Célia gaped at him and put a finger over her mouth, thinking.
“And the displaced people you mentioned? Are they gone, right? The teacher says we’re gonna talk about displacement and refuge next month.”
Jota waved at the cops.
“Well …” He shrugged. “There are no more displaced people in Aramá. But they’re not gone at all.”
§
There were two terrorists inside her house. Inside Mami’s house. They were named Alfredo and Gui as they didn’t seem to be worried about hiding their names while talking with each other. The only thing they’d asked of her was a first aid kit, so she grabbed the one Marcos had given her as a gift and that she’d never used.
Alfredo was a black man wearing a dark turtleneck and frayed jeans. He was a few years older than Alzira: bald, face stubbled with unshaven beard, sporting a necklace with an almond-shaped pendant. His leg was hurt, and he’d come in toppling, falling to the sofa and groaning, more of disappointment than from pain.
Gui was a blonde young man in his twenties, acne scars mottling his cheeks. He wore a waist bag and his t-shirt stated If you move fast and break things, you might break yourself.
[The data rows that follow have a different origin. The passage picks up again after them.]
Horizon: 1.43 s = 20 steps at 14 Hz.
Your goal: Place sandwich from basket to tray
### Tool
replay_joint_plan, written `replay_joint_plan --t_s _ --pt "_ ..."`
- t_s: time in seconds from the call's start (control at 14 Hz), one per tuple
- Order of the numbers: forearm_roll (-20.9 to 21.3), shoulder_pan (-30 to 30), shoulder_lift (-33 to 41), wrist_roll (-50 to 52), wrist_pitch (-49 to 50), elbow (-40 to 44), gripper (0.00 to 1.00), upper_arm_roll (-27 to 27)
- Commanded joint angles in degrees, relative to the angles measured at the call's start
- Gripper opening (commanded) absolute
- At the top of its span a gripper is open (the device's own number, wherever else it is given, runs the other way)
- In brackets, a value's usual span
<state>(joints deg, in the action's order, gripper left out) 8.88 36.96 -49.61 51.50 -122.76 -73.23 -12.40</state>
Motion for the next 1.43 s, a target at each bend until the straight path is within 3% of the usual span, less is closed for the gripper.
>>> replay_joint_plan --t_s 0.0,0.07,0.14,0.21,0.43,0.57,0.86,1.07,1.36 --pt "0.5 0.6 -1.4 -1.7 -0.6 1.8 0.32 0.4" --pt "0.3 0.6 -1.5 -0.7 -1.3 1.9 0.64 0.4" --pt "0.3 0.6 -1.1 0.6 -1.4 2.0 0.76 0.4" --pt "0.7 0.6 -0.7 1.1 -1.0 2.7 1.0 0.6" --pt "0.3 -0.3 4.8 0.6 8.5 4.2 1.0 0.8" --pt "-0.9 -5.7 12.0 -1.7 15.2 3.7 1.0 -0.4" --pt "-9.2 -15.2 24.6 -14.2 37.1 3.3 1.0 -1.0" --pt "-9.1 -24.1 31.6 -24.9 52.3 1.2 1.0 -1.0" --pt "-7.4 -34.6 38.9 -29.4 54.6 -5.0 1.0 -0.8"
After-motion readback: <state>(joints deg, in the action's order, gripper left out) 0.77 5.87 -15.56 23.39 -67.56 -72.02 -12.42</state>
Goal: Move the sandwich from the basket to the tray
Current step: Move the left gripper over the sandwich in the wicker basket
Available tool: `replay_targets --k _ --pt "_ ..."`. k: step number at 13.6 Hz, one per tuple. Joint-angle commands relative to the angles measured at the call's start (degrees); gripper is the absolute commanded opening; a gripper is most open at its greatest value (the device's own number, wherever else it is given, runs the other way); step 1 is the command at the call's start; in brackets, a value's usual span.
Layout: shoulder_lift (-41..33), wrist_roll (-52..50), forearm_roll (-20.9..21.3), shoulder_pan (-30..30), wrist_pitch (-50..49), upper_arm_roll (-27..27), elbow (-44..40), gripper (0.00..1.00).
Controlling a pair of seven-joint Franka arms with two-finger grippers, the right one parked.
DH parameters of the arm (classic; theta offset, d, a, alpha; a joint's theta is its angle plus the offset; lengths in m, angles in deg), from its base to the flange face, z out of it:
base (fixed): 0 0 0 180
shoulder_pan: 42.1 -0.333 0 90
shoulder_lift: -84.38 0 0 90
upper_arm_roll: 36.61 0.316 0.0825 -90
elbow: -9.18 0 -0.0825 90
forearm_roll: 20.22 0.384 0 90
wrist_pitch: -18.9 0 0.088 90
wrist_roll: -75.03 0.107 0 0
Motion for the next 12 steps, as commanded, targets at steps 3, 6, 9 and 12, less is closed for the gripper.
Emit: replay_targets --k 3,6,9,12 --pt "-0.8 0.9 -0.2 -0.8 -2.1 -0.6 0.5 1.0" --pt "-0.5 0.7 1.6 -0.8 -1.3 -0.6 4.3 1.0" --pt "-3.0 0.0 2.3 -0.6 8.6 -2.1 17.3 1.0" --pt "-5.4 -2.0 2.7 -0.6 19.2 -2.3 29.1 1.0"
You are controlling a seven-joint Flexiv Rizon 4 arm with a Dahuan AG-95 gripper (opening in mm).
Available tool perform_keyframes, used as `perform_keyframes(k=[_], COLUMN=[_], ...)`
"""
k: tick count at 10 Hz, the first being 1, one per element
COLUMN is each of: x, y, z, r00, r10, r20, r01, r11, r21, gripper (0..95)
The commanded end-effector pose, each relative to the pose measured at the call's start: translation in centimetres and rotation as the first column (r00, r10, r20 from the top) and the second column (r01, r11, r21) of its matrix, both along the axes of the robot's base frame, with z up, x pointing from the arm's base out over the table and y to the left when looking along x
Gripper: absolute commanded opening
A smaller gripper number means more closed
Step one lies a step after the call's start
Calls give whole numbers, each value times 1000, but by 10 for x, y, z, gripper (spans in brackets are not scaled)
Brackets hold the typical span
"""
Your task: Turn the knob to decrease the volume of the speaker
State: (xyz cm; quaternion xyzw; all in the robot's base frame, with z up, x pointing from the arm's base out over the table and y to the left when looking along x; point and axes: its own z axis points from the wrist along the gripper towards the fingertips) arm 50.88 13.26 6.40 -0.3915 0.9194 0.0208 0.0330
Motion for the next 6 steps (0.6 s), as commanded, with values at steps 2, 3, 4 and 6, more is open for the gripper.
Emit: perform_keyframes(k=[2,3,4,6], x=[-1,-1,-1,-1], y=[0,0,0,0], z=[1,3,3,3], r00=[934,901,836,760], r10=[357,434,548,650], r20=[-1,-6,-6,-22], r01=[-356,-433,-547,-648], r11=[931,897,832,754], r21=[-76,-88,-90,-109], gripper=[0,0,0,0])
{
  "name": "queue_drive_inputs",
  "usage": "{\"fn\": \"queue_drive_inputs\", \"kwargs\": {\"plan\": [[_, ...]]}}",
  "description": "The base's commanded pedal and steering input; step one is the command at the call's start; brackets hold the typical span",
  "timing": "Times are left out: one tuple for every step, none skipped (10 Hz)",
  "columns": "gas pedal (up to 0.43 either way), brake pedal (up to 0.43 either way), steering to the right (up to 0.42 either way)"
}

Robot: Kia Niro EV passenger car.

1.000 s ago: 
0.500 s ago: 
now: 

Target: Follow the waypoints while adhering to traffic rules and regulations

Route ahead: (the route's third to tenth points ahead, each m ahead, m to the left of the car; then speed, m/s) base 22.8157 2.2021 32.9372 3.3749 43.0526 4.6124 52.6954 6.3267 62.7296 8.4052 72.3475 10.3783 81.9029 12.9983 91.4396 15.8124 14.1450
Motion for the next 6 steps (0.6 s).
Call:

Upon entering, he’d dumped an ecobag next to her TV rack.
Now Alzira stood in the middle of the living room with her hands clasped on her legs, eyes panning back and forth over them. They didn’t carry guns, not anything visible at least.
Gui kneeled and grimaced at the blood on his partner’s jeans.
“Sorry for breaking in,” Alfredo said, face twitching in pain.
She nodded because that was the only thing left to do. But was it still her house? The Wrecking Balls were famous for taking possession of properties, and their invasion might mean they’d just gotten one more. It’d been here where she’d learned how to cook, Mami’s steady hand steering hers, blending tapioca flour with shrimp to make tacacá. It was at the rustic wooden table opposite the door that she’d learned to code on an outdated computer, dreams of big cities force-fed by virtual, unreachable colleagues.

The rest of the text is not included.